Section: Scheduler Statistics
---------------------------------------------------------------------- --------------- ------------------------------
One or More Eligible                                                                 %                           3.26
Issued Warp Per Scheduler                                                                                        0.03
No Eligible                                                                          %                          96.74
Active Warps Per Scheduler                                                        warp                          14.00
Eligible Warps Per Scheduler                                                      warp                           0.05
---------------------------------------------------------------------- --------------- ------------------------------
WRN   Every scheduler is capable of issuing one instruction per cycle, but for this kernel each scheduler only      
      issues an instruction every 30.6 cycles. This might leave hardware resources underutilized and may lead to    
      less optimal performance. Out of the maximum of 16 warps per scheduler, this kernel allocates an average of   
      14.00 active warps per scheduler, but only an average of 0.05 warps were eligible per cycle. Eligible warps   
      are the subset of active warps that are ready to issue their next instruction. Every cycle with no eligible   
      warp results in no instruction being issued and the issue slot remains unused. To increase the number of      
      eligible warps either increase the number of active warps or reduce the time the active warps are stalled.    

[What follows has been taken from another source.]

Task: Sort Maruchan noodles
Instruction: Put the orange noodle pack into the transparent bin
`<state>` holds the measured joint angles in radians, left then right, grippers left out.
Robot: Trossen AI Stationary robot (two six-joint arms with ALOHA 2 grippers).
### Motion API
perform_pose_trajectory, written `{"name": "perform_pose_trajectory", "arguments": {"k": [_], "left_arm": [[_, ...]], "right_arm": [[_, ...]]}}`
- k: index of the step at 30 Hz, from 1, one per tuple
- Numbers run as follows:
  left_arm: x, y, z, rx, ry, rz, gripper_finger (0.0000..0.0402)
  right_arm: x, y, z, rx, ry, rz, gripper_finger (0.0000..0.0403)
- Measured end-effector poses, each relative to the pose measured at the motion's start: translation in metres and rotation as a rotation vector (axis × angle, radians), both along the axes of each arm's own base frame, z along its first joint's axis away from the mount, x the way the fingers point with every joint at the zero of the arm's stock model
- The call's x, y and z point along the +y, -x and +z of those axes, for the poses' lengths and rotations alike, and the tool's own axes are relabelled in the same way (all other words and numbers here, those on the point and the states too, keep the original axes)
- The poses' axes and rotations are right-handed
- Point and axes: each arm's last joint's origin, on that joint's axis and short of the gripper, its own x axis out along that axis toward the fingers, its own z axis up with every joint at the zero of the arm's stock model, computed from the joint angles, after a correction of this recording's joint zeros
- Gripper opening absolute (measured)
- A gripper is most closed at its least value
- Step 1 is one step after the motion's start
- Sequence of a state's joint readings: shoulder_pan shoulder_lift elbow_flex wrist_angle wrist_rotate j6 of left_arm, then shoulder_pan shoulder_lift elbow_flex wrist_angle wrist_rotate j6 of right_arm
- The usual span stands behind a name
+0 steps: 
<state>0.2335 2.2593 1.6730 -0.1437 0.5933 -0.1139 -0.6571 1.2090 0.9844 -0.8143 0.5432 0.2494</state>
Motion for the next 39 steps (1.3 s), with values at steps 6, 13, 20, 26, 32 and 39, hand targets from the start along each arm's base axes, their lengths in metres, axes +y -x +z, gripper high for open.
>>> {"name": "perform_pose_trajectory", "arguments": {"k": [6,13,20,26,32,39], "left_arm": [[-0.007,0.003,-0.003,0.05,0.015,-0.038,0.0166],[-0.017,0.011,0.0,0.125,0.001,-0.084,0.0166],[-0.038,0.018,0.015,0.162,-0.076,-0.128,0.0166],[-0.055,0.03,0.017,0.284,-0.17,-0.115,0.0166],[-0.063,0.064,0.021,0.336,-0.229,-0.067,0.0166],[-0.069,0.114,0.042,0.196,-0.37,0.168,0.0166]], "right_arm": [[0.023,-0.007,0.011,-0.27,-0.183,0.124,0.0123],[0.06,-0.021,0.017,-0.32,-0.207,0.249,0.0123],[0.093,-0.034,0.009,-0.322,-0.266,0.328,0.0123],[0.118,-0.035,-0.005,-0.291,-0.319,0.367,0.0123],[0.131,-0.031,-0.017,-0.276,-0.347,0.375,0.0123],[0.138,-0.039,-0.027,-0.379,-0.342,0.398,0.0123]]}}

Section: Warp State Statistics
---------------------------------------------------------------------- --------------- ------------------------------
Warp Cycles Per Issued Instruction                                               cycle                         428.88
Warp Cycles Per Executed Instruction                                             cycle                         435.14
Avg. Active Threads Per Warp                                                                                    31.88
Avg. Not Predicated Off Threads Per Warp                                                                        26.59
---------------------------------------------------------------------- --------------- ------------------------------
WRN   On average each warp of this kernel spends 306.1 cycles being stalled waiting for a scoreboard dependency on  
      a L1TEX (local, global, surface, texture) operation. This represents about 71.4% of the total average of      
      428.9 cycles between issuing two instructions. To reduce the number of cycles waiting on L1TEX data accesses  
      verify the memory access patterns are optimal for the target architecture, attempt to increase cache hit      
      rates by increasing data locality or by changing the cache configuration, and consider moving frequently      
      used data to shared memory.                                                                                   

In my algorithm multiple consecutive threads are reading from the same address (although in a coalesced manner) in device memory. That can still burden the L1 cache. Do you think that register sharing within warps instead of reading from device memory can help in any improvement?

Thanks a lot!

The kernel appears to be latency bound not L1 bound. You can verify by checking l1tex__throughput breakdown. My expectation is that l1tex__throughput.avg.pct_of_peak_sustained_active is fairly low. The low L1 and L2 hit rate indicates that most load operations are reaching DRAM which is also indicated by the 400+ cycle average instruction latency.

In order to improve this you can
a. batch loads so the warp does not serially wait for multiple loads
b. reduce the data read by compressing data.
c. exploit any potential for data re-use between warps in the same thread block.

Hi Greg,

Thanks for your insights. Could you please clarify the following:

  1. Batch loads: Do you mean combining elements as array of struct and loading the whole struct?

  2. Data re-use: Actually I am doing key based min reduction and am currently using atomics for that. Can you point me towards an example or something I can follow to write a key based reduction instead of usual reduction through warp aggregation? I see some examples using CUB but I think they require dynamic parallelism. Do you think it is possible to conceive key-based reduction by just warp communication? (For simplicity lets also assume that the key is the index where the output should be written at).

Thanks again!

Batching memory operations means to try to load multiple items of data at the same time as opposed to interleaving compute and memory operations.

Other forum members will have to point you to the state of art in reductions.